Aim of the task: Write out all of the lines below, exactly and completely.

Records from a data source
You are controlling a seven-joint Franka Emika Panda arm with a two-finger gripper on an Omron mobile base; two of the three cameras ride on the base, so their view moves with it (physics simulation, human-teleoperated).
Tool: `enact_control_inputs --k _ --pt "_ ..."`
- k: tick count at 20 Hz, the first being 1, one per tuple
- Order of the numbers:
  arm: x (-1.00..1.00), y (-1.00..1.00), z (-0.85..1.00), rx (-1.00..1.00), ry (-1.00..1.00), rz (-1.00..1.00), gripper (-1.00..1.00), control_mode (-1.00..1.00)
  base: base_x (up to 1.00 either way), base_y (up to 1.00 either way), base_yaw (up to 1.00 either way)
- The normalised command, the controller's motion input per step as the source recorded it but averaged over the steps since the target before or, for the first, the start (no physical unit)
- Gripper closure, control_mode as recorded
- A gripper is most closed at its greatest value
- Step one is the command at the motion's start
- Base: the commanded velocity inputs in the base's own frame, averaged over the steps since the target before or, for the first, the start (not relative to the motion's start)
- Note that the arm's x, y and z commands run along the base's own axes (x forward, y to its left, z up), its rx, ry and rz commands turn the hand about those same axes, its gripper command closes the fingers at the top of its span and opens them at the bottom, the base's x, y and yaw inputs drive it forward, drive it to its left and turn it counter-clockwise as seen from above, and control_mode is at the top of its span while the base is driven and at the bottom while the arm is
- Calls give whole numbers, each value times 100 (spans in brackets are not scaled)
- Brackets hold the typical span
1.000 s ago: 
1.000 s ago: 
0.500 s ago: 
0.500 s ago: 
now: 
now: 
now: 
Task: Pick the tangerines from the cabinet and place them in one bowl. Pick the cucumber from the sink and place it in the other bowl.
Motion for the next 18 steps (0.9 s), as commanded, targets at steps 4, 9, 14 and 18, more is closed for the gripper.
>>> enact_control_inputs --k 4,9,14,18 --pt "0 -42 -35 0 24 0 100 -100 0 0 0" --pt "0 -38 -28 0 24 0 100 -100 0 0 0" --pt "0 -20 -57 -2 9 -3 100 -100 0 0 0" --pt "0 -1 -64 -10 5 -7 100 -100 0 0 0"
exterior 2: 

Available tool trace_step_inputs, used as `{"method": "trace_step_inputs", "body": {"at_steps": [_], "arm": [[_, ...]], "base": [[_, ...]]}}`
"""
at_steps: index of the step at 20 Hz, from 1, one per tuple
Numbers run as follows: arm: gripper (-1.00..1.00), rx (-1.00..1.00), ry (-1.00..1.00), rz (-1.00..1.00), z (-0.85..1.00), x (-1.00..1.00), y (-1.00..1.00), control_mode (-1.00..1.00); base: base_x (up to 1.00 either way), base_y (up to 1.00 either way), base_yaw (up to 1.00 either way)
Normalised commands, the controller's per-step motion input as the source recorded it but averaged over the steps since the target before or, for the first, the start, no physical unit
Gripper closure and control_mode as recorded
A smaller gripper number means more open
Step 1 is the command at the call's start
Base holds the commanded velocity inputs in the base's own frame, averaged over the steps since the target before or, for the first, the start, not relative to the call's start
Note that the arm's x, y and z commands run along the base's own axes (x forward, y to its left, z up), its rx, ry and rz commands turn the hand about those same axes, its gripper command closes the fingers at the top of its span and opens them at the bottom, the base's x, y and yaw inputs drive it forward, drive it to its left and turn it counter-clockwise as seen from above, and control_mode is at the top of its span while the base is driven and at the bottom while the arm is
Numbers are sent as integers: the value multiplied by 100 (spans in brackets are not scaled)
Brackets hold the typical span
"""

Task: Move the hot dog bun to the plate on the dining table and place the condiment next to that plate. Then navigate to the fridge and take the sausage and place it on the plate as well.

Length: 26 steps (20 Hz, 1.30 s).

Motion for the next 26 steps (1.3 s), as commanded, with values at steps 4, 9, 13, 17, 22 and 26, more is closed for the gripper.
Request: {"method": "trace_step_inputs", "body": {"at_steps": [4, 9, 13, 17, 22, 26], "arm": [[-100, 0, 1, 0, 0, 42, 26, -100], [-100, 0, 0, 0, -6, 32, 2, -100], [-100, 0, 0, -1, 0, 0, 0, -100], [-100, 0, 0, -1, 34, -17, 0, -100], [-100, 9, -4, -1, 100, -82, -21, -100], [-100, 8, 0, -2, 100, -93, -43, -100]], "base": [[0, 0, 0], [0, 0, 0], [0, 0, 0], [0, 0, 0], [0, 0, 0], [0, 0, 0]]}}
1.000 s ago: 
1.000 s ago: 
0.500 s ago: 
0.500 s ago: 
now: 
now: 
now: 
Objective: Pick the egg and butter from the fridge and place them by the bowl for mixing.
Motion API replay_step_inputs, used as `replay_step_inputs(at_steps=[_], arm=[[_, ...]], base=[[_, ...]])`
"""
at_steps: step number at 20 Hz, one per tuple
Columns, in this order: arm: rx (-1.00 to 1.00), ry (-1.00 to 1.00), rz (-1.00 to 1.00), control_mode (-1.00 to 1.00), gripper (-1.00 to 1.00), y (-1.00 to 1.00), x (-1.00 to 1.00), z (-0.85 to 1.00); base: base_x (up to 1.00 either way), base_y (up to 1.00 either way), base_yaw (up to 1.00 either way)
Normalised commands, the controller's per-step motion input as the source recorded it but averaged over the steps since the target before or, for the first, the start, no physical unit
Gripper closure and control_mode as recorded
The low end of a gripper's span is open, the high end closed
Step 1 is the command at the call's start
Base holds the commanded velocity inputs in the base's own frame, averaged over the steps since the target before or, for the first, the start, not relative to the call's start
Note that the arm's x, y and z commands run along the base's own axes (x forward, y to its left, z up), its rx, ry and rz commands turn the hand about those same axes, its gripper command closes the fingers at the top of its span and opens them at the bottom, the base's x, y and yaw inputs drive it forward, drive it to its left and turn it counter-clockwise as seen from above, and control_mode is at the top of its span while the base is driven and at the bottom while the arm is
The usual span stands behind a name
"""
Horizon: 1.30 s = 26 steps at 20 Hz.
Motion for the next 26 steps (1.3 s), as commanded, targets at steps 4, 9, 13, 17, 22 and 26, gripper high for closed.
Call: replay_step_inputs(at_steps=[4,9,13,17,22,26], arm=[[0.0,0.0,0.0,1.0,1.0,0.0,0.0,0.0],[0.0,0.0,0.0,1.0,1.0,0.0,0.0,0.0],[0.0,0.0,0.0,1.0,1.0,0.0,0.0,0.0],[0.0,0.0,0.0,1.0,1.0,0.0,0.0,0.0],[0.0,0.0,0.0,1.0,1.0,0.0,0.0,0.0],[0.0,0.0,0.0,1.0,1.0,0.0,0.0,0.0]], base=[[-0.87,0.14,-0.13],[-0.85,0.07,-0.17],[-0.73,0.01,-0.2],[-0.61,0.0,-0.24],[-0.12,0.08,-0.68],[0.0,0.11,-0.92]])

Response to the task:
You are controlling a seven-joint Franka Emika Panda arm with a two-finger gripper on an Omron mobile base; two of the three cameras ride on the base, so their view moves with it (physics simulation, human-teleoperated).
Tool: `enact_control_inputs --k _ --pt "_ ..."`
- k: tick count at 20 Hz, the first being 1, one per tuple
- Order of the numbers:
  arm: x (-1.00..1.00), y (-1.00..1.00), z (-0.85..1.00), rx (-1.00..1.00), ry (-1.00..1.00), rz (-1.00..1.00), gripper (-1.00..1.00), control_mode (-1.00..1.00)
  base: base_x (up to 1.00 either way), base_y (up to 1.00 either way), base_yaw (up to 1.00 either way)
- The normalised command, the controller's motion input per step as the source recorded it but averaged over the steps since the target before or, for the first, the start (no physical unit)
- Gripper closure, control_mode as recorded
- A gripper is most closed at its greatest value
- Step one is the command at the motion's start
- Base: the commanded velocity inputs in the base's own frame, averaged over the steps since the target before or, for the first, the start (not relative to the motion's start)
- Note that the arm's x, y and z commands run along the base's own axes (x forward, y to its left, z up), its rx, ry and rz commands turn the hand about those same axes, its gripper command closes the fingers at the top of its span and opens them at the bottom, the base's x, y and yaw inputs drive it forward, drive it to its left and turn it counter-clockwise as seen from above, and control_mode is at the top of its span while the base is driven and at the bottom while the arm is
- Calls give whole numbers, each value times 100 (spans in brackets are not scaled)
- Brackets hold the typical span
1.000 s ago: 
1.000 s ago: 
0.500 s ago: 
0.500 s ago: 
now: 
now: 
now: 
Task: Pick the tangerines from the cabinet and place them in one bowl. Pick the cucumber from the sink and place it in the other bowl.
Motion for the next 18 steps (0.9 s), as commanded, targets at steps 4, 9, 14 and 18, more is closed for the gripper.
>>> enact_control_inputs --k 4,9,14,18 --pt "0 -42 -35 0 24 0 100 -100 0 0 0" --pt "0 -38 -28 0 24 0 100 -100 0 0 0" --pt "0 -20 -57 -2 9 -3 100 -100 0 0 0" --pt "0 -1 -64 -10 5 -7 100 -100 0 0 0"
exterior 2: 

Available tool trace_step_inputs, used as `{"method": "trace_step_inputs", "body": {"at_steps": [_], "arm": [[_, ...]], "base": [[_, ...]]}}`
"""
at_steps: index of the step at 20 Hz, from 1, one per tuple
Numbers run as follows: arm: gripper (-1.00..1.00), rx (-1.00..1.00), ry (-1.00..1.00), rz (-1.00..1.00), z (-0.85..1.00), x (-1.00..1.00), y (-1.00..1.00), control_mode (-1.00..1.00); base: base_x (up to 1.00 either way), base_y (up to 1.00 either way), base_yaw (up to 1.00 either way)
Normalised commands, the controller's per-step motion input as the source recorded it but averaged over the steps since the target before or, for the first, the start, no physical unit
Gripper closure and control_mode as recorded
A smaller gripper number means more open
Step 1 is the command at the call's start
Base holds the commanded velocity inputs in the base's own frame, averaged over the steps since the target before or, for the first, the start, not relative to the call's start
Note that the arm's x, y and z commands run along the base's own axes (x forward, y to its left, z up), its rx, ry and rz commands turn the hand about those same axes, its gripper command closes the fingers at the top of its span and opens them at the bottom, the base's x, y and yaw inputs drive it forward, drive it to its left and turn it counter-clockwise as seen from above, and control_mode is at the top of its span while the base is driven and at the bottom while the arm is
Numbers are sent as integers: the value multiplied by 100 (spans in brackets are not scaled)
Brackets hold the typical span
"""

Task: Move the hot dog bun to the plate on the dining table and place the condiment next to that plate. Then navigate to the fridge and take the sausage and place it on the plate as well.

Length: 26 steps (20 Hz, 1.30 s).

Motion for the next 26 steps (1.3 s), as commanded, with values at steps 4, 9, 13, 17, 22 and 26, more is closed for the gripper.
Request: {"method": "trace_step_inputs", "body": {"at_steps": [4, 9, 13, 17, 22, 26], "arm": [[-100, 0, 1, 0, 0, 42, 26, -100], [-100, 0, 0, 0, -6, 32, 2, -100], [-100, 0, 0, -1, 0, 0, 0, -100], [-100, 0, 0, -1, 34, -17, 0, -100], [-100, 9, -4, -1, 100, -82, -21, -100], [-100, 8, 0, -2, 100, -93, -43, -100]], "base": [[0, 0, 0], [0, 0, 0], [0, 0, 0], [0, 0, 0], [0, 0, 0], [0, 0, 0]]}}
1.000 s ago: 
1.000 s ago: 
0.500 s ago: 
0.500 s ago: 
now: 
now: 
now: 
Objective: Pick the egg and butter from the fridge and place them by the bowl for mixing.
Motion API replay_step_inputs, used as `replay_step_inputs(at_steps=[_], arm=[[_, ...]], base=[[_, ...]])`
"""
at_steps: step number at 20 Hz, one per tuple
Columns, in this order: arm: rx (-1.00 to 1.00), ry (-1.00 to 1.00), rz (-1.00 to 1.00), control_mode (-1.00 to 1.00), gripper (-1.00 to 1.00), y (-1.00 to 1.00), x (-1.00 to 1.00), z (-0.85 to 1.00); base: base_x (up to 1.00 either way), base_y (up to 1.00 either way), base_yaw (up to 1.00 either way)
Normalised commands, the controller's per-step motion input as the source recorded it but averaged over the steps since the target before or, for the first, the start, no physical unit
Gripper closure and control_mode as recorded
The low end of a gripper's span is open, the high end closed
Step 1 is the command at the call's start
Base holds the commanded velocity inputs in the base's own frame, averaged over the steps since the target before or, for the first, the start, not relative to the call's start
Note that the arm's x, y and z commands run along the base's own axes (x forward, y to its left, z up), its rx, ry and rz commands turn the hand about those same axes, its gripper command closes the fingers at the top of its span and opens them at the bottom, the base's x, y and yaw inputs drive it forward, drive it to its left and turn it counter-clockwise as seen from above, and control_mode is at the top of its span while the base is driven and at the bottom while the arm is
The usual span stands behind a name
"""
Horizon: 1.30 s = 26 steps at 20 Hz.
Motion for the next 26 steps (1.3 s), as commanded, targets at steps 4, 9, 13, 17, 22 and 26, gripper high for closed.
Call: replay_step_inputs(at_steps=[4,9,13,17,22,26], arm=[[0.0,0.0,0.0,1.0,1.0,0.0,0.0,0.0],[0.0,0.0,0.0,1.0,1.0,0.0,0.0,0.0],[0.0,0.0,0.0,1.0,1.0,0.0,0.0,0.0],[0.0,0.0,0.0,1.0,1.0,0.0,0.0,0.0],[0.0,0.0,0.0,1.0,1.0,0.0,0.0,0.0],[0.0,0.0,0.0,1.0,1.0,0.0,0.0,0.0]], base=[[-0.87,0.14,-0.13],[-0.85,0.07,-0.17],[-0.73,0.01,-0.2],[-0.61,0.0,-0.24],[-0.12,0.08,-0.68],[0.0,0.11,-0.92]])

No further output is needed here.